Possible side effects of interferon alfa include:

  • red and itchy skin
  • symptoms of the flu
  • nausea
  • vomiting
  • lack of appetite
  • fatigue
  • sore mouth
  • diarrhea
  • hair loss
  • jaundice

It’s also possible for interferon alfa to cause an allergic reaction in some people, but this is rare.

Chemotherapy

Chemotherapy works by preventing certain types of cells from growing, including cancer cells. The therapy may either kill cells or stop them from dividing.

There are many drugs for chemotherapy, and these are sometimes combined with other treatments. The most common combination of medications that people in treatment for CML receive are cytarabine and interferon alfa.

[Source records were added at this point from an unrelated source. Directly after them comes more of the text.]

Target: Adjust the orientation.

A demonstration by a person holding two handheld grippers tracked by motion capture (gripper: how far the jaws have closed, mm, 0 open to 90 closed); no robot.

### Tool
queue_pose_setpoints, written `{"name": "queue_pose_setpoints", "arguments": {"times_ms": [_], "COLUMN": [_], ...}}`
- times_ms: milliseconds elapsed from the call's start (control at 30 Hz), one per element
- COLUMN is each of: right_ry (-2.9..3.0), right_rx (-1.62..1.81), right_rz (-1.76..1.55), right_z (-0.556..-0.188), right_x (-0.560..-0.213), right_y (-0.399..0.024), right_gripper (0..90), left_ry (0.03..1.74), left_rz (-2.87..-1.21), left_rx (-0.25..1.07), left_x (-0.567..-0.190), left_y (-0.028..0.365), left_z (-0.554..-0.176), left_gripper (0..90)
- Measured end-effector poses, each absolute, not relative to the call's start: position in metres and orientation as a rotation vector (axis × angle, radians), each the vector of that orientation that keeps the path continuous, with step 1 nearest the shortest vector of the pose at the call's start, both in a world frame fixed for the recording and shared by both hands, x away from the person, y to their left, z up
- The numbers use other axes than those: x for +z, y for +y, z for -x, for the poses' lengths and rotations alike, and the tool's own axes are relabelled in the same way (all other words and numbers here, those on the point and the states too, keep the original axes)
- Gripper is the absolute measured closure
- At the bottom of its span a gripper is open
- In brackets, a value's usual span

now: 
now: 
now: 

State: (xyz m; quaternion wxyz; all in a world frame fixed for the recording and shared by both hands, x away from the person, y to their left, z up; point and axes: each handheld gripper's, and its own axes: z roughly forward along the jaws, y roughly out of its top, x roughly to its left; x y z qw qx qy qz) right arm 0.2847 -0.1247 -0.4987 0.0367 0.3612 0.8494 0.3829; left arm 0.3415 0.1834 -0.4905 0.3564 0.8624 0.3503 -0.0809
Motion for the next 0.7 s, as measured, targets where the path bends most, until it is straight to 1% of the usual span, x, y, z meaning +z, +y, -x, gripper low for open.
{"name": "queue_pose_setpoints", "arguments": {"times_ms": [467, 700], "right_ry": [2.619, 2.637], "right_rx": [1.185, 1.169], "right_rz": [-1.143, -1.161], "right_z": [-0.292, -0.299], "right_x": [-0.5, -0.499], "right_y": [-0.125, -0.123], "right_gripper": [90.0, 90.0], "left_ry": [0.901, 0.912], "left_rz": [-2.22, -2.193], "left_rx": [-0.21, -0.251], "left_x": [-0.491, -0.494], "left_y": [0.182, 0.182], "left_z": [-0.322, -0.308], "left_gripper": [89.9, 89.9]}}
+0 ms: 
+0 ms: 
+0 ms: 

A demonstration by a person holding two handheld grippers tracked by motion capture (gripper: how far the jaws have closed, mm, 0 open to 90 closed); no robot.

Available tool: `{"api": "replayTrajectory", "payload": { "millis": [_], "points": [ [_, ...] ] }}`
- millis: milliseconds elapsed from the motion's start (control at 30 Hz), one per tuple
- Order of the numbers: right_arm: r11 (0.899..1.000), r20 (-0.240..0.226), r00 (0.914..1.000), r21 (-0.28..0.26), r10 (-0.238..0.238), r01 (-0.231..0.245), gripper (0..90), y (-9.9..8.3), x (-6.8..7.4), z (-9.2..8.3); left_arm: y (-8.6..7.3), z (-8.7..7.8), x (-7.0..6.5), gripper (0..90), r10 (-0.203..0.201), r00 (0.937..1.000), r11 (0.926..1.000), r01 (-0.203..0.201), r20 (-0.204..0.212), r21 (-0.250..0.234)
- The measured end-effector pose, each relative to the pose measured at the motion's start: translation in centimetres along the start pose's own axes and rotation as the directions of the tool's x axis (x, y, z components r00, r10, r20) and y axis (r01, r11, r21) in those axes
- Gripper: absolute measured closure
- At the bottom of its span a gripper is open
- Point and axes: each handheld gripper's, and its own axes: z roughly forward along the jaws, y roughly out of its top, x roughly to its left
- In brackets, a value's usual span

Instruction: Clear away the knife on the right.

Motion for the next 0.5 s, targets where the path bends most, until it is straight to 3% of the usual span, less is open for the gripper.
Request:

The side effects of a typical course of chemotherapy for CML include:

  • sore mouth
  • sore throat
  • fatigue
  • hair loss
  • diarrhea
  • constipation
  • loss of appetite
  • nausea
  • vomiting
  • problems with fertility

Your doctor can give you more information about the potential side effects of the specific chemotherapy medication you receive.

Stem cell transplant

A stem cell transplant restores healthy cells in the body.

There are different kinds of transplants used for CML. People who receive an allogeneic stem cell transplant get cells from a donor. These people are at risk for a condition called graft versus host disease (GVHD).

GVHD happens when the donor immune cells attack the body’s healthy cells. Because of this risk, people receive medication to suppress the immune system a day or two before the transplant. Even after taking the preventive drugs, it’s still possible for a person to experience GVHD, but it’s less likely.

Splenectomy

Some people with CML may have their spleen removed. The goal of this surgery is to raise blood cell counts or to prevent discomfort if the organ is too big because of CML.

With any surgery, complications are possible. Complications from this procedure can include:

  • infection
  • nausea
  • vomiting
  • pain
  • reduced immune function

Your healthcare team will take steps to reduce your risk of any complications related to surgery. Most people recover from the surgery in four to six weeks.

Your doctor can help you to manage the side effects of CML treatment. Sometimes, that can mean changing to a new therapy.

It may also mean using additional medications to treat specific symptoms. For example, your doctor may recommend prescription or over-the-counter options to reduce nausea or heal a skin rash.

There are also things you can do at home to potentially manage side effects:

  • Hydration and light exercise may help with fatigue.
  • Protecting your skin from sun may help with rashes.

During treatment for CML, you can take steps to feel more comfortable. Keep up open communication with your doctor.

According to the Leukemia and Lymphoma Society, some people may have side effects after their initial course of treatment ends.

Most people living with CML take TKIs for the rest of their lives. With medical oversight, some people are able to take a reduced dose. It’s important not to adjust your dose unless your doctor recommends it.

Your response to your treatment plan may change over time. You may also experience new side effects if you change TKI medications. Your doctor can tell you what you can expect based on the specific medications you’re taking.

Many people living with CML find valuable information and companionship through connecting with others who live with the condition. It can be helpful and comforting to speak with people who have shared or similar experiences.

Your doctor or local clinic can help you find local support groups. The Leukemia & Lymphoma Society offers information about support groups through their local chapters. The American Cancer Society also has online resources for you to reach out.

All treatment options come with potential side effects, but that doesn’t mean you will experience them. Different people have different responses to medication. By partnering with your doctor, you can manage any side effects that you experience.